Serving an Underserved Market
Garvey & Co.'s Kulis notes his company couldn't even produce UV sheets in-house prior to installing the Rapida 162. As a result, all of the work running through that press, which is predominantly preprinted litho paper or coated board, is new.

“The primary reason for our investment in the large format equipment was the desire to get into a market that appeared to be underserved,” says Kulis. “There are lots of 40-inch presses in the Chicago area, but few 64-inch presses. We also feel that the UV and hybrid ink capabilities of the press allow us to help our customers differentiate themselves from their competition by printing eye-catching, dramatic, creative pieces on a variety of substrates, including foils and plastics.”

To step up to the 64-in. format, Ed Garvey & Co. completely upgraded its prepress and postpress departments with a new large format platesetter, inkjet proofer, and cutter. To avoid problems with specialty substrates, the company also added air conditioning and humidity controls to the pressroom.

Trojan Litho President Millage explained that after researching a variety of sheet-fed press manufacturers, the company chose the KBA Rapida 142 press because it could produce high quality work for both its packaging and commercial work.
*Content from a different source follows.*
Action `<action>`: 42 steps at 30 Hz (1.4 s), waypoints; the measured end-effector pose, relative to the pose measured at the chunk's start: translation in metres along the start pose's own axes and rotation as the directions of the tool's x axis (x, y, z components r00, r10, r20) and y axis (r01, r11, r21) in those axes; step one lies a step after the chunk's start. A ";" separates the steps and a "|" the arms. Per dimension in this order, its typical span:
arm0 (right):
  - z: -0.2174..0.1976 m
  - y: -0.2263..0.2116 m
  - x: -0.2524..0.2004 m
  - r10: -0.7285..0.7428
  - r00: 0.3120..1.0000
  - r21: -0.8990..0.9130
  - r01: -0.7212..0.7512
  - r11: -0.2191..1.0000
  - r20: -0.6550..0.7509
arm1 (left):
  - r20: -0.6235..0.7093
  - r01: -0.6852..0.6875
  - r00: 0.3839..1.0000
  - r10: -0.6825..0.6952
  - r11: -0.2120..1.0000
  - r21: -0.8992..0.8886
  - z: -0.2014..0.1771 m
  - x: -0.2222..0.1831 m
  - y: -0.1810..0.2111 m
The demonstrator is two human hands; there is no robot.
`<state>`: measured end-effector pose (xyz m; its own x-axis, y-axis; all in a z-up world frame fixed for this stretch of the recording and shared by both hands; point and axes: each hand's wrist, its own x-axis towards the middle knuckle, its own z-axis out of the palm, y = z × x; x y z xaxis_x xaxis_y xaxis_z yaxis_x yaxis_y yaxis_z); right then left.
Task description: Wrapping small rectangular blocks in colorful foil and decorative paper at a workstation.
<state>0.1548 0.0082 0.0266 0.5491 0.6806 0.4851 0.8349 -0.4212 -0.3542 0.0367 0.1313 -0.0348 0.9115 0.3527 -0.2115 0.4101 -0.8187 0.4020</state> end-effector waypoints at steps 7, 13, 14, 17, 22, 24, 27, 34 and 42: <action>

Millage says the press will allow Trojan to grow aggressively in both markets since it is able to offer its customers superior options to help them be successful in the ever-competitive marketplace.

“For example," says Millage, "we’re now able to produce oversize graphics with UV coatings and varnish and unique graphic effects. We can offer our ad agency clients banners and oversize prints. We also can print on different substrates, such as plastic, on our new Rapida 142.”

Growth in UV Coatings
Johnson Printing & Packaging Corp. installed a KBA Rapida 105 41-in., seven-color sheet-fed press with in-line spot UV coating capabilities in September 2004. The company replaced an older five-color sheet-fed press with a coater with the new KBA Rapida 105 seven-color press with in-line spot UV coating.

Completely automated, the KBA Rapida 105 is equipped with the Closed Loop Color Management system. Once a press sheet has been approved, that same press sheet is read by a spectrophotometer, which records the varying ink densities across the sheet. Throughout the press run, sheets are scanned by the spectrophotometer and the computer automatically adjusts the press to run to the approved sheet.

“Our niche is to provide high-end value-added jobs to our nationwide customer clientele,” says Stuart Weitzman, one of the company's co-owners along with Charles Silverman. “Our new Rapida 105 seven-color press is providing us with more color, higher speeds, better color control, and in-line UV spot coating for the high-end folding cartons, point-of-purchase displays, commercial printing, preloaded inserts, and carded packaging that we produce.”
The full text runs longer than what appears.